Con dieci storie di compositori anticonformisti e il libro Il suono nel suono. Ascoltare davvero il ventesimo secolo appena pubblicato in italiano da EDT, Kate Molleson, conduttrice di programmi musicali della BBC, propone una sua storia della musica del XX secolo. 

Ci permette di scoprire dieci autori, tra cui cinque donne, meno noti ma innovatori, antagonisti a volte trasgressivi altre stravaganti, scelti per la loro originalità e autenticità, i cui percorsi incrociano anche quelli più ufficiali dei grandi nomi passati alla storia. Dal Messico al Midwest metodista, da Salvador de Bahia a Manila, San Pietroburgo, l’Etiopia, la Danimarca, la Bronzeville chicagoana, la Costa Azzurra, la Nuova Zelanda, il lettore è invitato a rivedere i suoi abituali riferimenti storico-geografici. 

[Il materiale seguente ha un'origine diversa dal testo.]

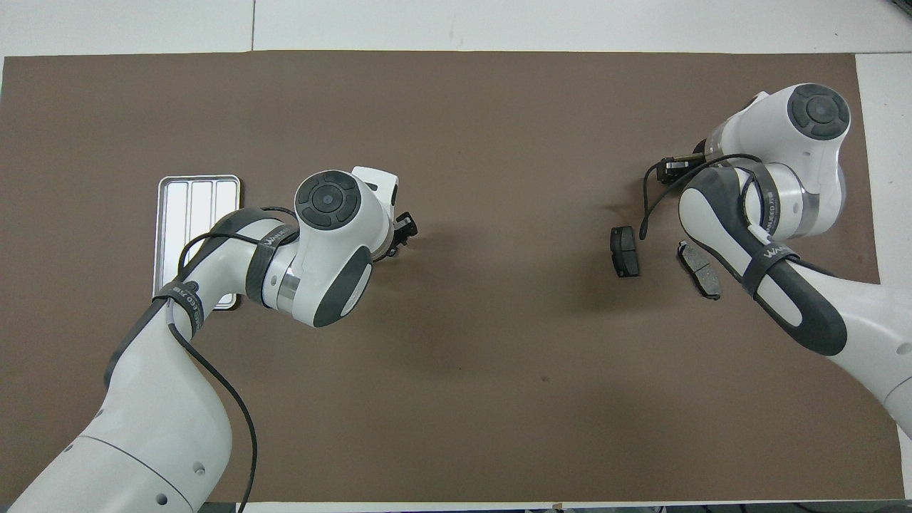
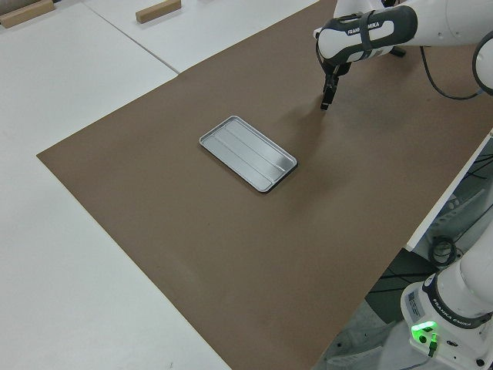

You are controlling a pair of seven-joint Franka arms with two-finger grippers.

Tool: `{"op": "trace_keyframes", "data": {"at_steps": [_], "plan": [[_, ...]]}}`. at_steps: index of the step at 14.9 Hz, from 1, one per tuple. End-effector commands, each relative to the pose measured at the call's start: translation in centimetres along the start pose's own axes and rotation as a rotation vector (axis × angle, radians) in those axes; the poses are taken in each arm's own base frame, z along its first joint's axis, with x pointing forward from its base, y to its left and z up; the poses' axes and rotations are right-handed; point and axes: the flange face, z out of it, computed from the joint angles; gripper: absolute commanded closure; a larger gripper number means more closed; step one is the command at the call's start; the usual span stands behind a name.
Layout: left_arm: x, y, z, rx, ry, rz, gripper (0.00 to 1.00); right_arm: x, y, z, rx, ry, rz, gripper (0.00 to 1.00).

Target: Pick bearing gear from pile to tray

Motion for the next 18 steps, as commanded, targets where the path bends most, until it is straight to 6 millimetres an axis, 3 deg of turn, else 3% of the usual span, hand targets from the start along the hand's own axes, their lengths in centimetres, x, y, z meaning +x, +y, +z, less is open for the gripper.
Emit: {"op": "trace_keyframes", "data": {"at_steps": [1,5,8,11,14,15,16,18], "plan": [[-0.5,-0.2,0.1,-0.006,0.025,-0.003,0.36,-0.4,0.4,1.0,0.001,-0.028,0.019,0.61],[-0.4,-0.3,0.2,-0.020,0.035,-0.006,0.44,-0.4,0.4,1.0,0.002,-0.029,0.016,1.00],[-0.5,-0.2,0.3,-0.024,0.037,-0.008,0.59,-0.4,0.6,0.6,-0.003,-0.042,0.014,1.00],[-0.3,-0.3,0.3,-0.018,0.033,-0.040,0.93,0.6,0.3,-2.4,-0.024,-0.089,0.005,1.00],[0.8,-0.6,-1.0,0.009,0.022,-0.069,0.95,0.4,-0.1,-6.7,-0.048,-0.104,-0.011,1.00],[1.8,-1.6,-2.9,0.012,0.030,-0.077,0.94,0.2,-0.2,-8.2,-0.055,-0.108,-0.022,1.00],[3.1,-3.9,-5.4,0.007,0.040,-0.059,0.93,0.0,-0.4,-9.9,-0.064,-0.111,-0.041,1.00],[5.7,-10.6,-9.1,0.040,0.019,0.017,0.90,-0.3,-1.8,-14.3,-0.081,-0.128,-0.083,1.00]]}}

Ad esempio scopriamo la rivoluzione microtonale – che utilizzava frazioni più piccole del semitono cromatico e che generalmente approcciamo tramite personaggi come Thaddeus Cahill, Ferruccio Busoni o Georgij Rimskij-Korsakov – dal punto di vista di Juliàn Carrillo (1875-1965), teorico del Sonido 13, che da Ahualulco (dal 1932 al 1944 detta proprio Ahualulco del Sonido 13) a New York a Lipsia, ha creato strumenti microtonali di ogni genere, tipo oboi, corni, arpe e numerosi pianoforti in cui tra tasti adiacenti gli intervalli variavano da un terzo a un sedicesimo di tono, fino a coprire l’estensione di una sola ottava con novantasette tasti.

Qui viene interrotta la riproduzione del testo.